◆ What is required: Without changing a thing, reproduce the entire listing and leave out its pictures.
· · ·
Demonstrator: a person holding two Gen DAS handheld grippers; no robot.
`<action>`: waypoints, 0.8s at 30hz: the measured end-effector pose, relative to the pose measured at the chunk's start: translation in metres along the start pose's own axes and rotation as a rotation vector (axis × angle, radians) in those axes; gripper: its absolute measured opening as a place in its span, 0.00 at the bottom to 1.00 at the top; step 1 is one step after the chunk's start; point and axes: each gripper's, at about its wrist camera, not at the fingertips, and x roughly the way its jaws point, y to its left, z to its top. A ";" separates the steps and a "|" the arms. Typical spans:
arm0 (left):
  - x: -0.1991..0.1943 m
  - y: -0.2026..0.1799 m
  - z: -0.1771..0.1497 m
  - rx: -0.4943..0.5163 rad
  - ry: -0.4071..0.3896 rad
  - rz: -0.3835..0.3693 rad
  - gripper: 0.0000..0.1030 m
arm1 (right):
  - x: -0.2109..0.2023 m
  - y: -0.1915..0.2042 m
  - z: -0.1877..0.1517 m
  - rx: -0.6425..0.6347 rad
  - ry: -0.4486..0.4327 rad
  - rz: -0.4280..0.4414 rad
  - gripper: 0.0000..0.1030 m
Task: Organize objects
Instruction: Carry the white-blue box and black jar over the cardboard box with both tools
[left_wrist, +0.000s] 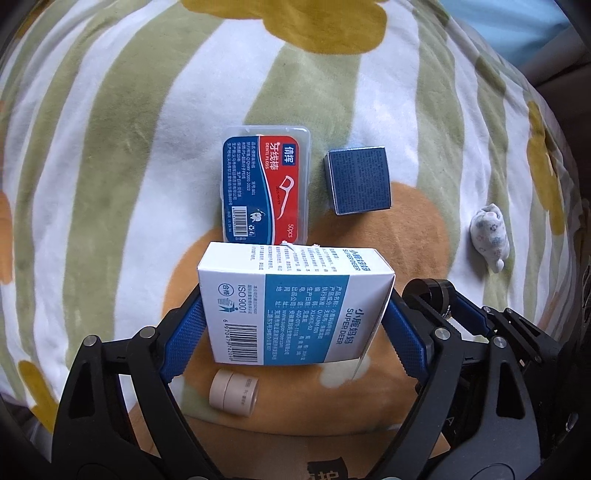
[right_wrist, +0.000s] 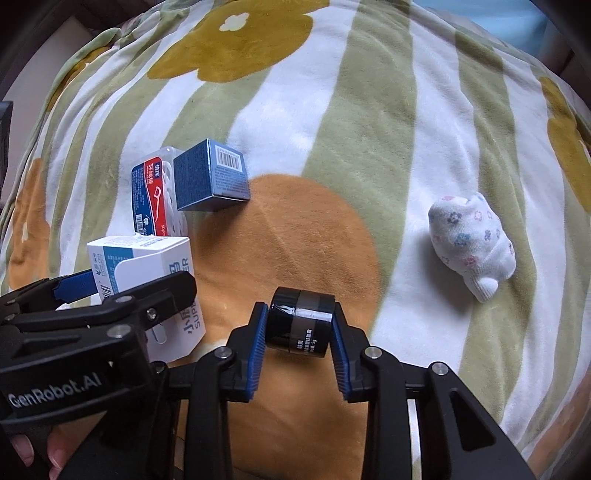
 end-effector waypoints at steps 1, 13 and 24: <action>-0.005 0.000 -0.002 0.002 -0.007 -0.002 0.85 | -0.004 -0.001 -0.001 0.000 -0.003 -0.003 0.29; -0.079 0.029 -0.011 0.064 -0.089 -0.048 0.85 | -0.073 0.016 -0.004 0.014 -0.053 -0.024 0.29; -0.165 0.033 -0.059 0.195 -0.233 -0.048 0.85 | -0.135 0.054 -0.025 0.050 -0.101 -0.044 0.29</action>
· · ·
◆ Exercise output:
Demonstrator: a person holding two Gen DAS handheld grippers; no robot.
`<action>`: waypoints, 0.8s at 30hz: the measured end-effector pose, relative to the pose measured at the chunk's start: translation in metres along the start pose's own axes and rotation as a rotation vector (axis × angle, radians) in those axes; gripper: its absolute measured opening as a place in its span, 0.00 at the bottom to 1.00 at the top; step 1 is one step after the chunk's start; point and axes: each gripper's, at about its wrist camera, not at the fingertips, and x roughly the way its jaws point, y to its left, z to its top. A ";" separates the steps and a "|" the arms. Typical spans:
arm0 (left):
  - x: -0.1991..0.1943 m
  - y: -0.2026..0.1799 m
  - z: -0.1771..0.1497 m
  - rx: -0.4943..0.5163 rad
  - ry: -0.4071..0.3896 rad
  - rz: -0.3835..0.3693 rad
  - gripper: 0.0000..0.1030 m
arm1 (right):
  - x: -0.2109..0.2023 m
  - y: -0.1915..0.2042 m
  - z: -0.1877..0.1517 m
  - rx: -0.6425..0.6347 rad
  - ry: -0.4486..0.4327 rad
  - rz: -0.4280..0.4414 rad
  - gripper: 0.0000..0.1030 m
Task: Organize objects
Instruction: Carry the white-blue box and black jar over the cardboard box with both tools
[left_wrist, +0.000s] 
[right_wrist, +0.000s] 
 end-effector waypoints at steps 1, 13 and 24: <action>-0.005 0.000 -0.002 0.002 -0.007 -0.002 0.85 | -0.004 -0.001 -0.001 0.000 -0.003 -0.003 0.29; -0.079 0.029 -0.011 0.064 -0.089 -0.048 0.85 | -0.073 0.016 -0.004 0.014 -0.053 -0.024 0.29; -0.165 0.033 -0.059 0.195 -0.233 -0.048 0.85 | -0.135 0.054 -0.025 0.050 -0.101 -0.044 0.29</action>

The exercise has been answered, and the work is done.